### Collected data
[Start of Attachment]

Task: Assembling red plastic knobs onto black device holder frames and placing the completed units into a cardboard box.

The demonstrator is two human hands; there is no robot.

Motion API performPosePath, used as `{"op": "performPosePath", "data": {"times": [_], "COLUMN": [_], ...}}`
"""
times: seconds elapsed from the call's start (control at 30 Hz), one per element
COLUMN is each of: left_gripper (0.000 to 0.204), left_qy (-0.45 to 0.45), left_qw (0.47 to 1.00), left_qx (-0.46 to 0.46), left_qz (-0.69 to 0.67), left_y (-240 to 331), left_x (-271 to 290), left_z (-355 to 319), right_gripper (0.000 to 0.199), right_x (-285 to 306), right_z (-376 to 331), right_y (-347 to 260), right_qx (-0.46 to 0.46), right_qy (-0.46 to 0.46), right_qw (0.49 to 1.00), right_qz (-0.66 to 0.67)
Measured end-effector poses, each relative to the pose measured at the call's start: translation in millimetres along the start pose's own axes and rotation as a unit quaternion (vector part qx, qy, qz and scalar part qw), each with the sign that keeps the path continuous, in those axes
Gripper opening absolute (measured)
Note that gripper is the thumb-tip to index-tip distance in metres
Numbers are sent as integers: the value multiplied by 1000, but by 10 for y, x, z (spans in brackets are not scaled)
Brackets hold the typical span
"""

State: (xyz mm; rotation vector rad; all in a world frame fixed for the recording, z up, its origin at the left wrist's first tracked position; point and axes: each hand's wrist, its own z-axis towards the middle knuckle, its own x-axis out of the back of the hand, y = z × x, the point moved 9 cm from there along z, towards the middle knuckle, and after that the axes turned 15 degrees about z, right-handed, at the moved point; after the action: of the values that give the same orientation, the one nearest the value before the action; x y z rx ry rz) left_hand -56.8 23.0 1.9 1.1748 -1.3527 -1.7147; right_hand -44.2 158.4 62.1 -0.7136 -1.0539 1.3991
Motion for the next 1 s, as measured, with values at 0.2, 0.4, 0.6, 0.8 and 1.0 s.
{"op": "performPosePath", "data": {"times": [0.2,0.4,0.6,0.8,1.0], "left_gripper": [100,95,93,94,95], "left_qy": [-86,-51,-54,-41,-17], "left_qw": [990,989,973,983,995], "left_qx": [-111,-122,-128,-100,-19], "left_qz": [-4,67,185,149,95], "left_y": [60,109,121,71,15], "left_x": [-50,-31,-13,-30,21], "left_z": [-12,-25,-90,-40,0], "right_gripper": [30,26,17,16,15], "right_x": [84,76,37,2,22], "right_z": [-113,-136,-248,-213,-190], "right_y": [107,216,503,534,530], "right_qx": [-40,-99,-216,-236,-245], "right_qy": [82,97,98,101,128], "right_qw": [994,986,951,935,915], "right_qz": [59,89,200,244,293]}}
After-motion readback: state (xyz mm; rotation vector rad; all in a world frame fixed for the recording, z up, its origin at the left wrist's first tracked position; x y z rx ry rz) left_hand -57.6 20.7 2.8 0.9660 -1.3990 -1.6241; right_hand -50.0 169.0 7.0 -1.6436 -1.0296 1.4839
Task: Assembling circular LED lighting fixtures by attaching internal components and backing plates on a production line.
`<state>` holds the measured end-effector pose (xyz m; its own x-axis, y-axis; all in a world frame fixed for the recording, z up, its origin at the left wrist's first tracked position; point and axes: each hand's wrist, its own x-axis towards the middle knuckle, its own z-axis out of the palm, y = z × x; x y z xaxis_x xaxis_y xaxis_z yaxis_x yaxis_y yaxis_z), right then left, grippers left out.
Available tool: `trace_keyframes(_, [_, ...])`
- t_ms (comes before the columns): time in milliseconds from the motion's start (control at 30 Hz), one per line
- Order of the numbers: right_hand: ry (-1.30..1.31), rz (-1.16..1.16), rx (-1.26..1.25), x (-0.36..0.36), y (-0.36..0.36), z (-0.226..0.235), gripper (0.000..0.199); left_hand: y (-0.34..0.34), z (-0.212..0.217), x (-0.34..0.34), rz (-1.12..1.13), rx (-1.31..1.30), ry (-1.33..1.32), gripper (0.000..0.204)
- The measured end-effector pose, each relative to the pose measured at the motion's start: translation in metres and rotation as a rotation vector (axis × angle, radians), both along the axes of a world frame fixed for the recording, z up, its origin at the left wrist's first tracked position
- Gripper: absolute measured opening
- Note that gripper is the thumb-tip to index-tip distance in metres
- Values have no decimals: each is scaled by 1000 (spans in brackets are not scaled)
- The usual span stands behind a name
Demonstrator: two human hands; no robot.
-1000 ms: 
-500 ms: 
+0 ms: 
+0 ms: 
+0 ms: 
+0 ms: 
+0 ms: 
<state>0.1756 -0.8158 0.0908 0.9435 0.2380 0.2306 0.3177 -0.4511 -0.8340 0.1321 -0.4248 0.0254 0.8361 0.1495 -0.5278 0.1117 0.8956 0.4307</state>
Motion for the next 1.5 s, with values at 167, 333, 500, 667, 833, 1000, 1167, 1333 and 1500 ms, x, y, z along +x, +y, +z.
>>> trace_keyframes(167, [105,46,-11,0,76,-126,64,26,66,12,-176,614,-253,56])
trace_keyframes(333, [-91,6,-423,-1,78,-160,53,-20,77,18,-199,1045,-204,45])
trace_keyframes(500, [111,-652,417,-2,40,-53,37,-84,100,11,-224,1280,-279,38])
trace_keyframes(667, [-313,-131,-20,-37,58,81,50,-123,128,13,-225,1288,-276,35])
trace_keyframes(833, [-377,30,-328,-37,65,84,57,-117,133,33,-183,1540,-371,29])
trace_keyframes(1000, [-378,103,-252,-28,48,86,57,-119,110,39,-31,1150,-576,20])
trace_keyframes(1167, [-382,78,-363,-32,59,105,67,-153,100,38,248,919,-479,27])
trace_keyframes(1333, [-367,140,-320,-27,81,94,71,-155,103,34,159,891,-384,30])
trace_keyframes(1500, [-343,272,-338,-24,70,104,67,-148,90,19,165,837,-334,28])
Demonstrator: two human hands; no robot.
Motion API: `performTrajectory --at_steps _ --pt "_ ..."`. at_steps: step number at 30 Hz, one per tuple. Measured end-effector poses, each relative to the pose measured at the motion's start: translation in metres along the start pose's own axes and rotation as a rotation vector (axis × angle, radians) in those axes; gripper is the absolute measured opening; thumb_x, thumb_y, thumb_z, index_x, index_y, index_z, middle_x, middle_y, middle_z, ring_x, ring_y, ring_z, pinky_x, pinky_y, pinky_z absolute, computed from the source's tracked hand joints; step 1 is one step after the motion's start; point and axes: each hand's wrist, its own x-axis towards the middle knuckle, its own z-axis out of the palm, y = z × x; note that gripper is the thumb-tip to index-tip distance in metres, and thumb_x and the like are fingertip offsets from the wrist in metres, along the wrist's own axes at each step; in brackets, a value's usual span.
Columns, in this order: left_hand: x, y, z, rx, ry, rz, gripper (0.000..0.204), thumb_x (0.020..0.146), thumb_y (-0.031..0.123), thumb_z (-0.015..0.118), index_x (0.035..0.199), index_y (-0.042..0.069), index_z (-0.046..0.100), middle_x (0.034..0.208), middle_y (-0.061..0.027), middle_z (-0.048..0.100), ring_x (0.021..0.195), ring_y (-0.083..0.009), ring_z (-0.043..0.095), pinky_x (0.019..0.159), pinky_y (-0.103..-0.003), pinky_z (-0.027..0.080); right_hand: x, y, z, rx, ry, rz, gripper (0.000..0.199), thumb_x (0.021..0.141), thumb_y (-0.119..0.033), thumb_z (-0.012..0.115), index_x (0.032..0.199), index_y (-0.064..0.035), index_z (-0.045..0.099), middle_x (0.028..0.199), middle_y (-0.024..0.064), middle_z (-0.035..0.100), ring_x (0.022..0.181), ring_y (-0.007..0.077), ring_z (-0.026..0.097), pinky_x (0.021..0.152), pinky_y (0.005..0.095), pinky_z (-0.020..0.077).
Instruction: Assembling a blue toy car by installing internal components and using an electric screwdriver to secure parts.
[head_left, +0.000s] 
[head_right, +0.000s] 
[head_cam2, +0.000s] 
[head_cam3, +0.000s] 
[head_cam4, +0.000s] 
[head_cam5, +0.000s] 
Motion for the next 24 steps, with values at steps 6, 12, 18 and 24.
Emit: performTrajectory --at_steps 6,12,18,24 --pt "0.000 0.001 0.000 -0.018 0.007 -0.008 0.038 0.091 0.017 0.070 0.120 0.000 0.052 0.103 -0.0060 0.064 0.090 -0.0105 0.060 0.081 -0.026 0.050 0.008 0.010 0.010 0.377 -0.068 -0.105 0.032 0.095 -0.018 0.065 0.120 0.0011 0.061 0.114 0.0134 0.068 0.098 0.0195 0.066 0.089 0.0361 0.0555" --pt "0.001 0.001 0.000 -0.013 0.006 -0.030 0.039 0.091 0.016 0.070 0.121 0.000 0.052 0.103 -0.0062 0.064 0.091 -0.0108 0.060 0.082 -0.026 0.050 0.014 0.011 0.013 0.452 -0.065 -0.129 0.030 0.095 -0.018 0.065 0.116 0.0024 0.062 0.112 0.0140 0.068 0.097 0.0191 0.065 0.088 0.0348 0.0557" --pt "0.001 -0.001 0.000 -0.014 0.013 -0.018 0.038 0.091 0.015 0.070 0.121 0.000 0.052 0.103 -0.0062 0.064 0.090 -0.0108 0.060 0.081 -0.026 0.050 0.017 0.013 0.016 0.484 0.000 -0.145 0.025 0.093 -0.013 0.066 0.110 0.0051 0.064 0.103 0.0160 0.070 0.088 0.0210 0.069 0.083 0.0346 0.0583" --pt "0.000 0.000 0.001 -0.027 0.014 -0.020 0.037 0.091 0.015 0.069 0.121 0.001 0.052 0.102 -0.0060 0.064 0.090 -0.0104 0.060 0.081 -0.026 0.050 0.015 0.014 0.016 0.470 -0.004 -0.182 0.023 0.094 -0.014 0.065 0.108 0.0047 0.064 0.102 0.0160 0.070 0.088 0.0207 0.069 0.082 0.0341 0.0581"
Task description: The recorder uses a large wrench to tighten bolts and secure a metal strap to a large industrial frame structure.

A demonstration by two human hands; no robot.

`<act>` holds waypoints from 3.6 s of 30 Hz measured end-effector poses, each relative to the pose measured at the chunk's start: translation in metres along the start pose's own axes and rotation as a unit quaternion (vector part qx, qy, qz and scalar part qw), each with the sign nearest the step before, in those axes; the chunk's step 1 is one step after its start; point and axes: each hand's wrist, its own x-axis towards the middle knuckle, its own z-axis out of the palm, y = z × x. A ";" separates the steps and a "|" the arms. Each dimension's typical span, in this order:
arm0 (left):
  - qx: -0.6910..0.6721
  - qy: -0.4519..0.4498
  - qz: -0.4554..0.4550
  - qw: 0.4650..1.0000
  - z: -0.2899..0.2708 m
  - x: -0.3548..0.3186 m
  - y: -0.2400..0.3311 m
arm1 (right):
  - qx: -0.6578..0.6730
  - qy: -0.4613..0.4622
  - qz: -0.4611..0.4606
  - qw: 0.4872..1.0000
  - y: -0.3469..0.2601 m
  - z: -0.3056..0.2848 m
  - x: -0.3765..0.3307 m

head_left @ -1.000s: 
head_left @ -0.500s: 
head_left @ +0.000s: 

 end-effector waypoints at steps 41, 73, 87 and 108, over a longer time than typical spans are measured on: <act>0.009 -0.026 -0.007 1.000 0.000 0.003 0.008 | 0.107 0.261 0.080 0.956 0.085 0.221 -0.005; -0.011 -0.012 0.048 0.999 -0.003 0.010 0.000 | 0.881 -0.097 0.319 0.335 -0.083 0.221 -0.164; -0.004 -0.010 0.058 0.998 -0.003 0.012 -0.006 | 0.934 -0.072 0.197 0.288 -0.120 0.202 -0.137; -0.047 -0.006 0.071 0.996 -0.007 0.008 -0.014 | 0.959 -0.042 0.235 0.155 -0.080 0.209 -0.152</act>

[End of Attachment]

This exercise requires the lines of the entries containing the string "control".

times: seconds elapsed from the call's start (control at 30 Hz), one per element
- t_ms (comes before the columns): time in milliseconds from the motion's start (control at 30 Hz), one per line

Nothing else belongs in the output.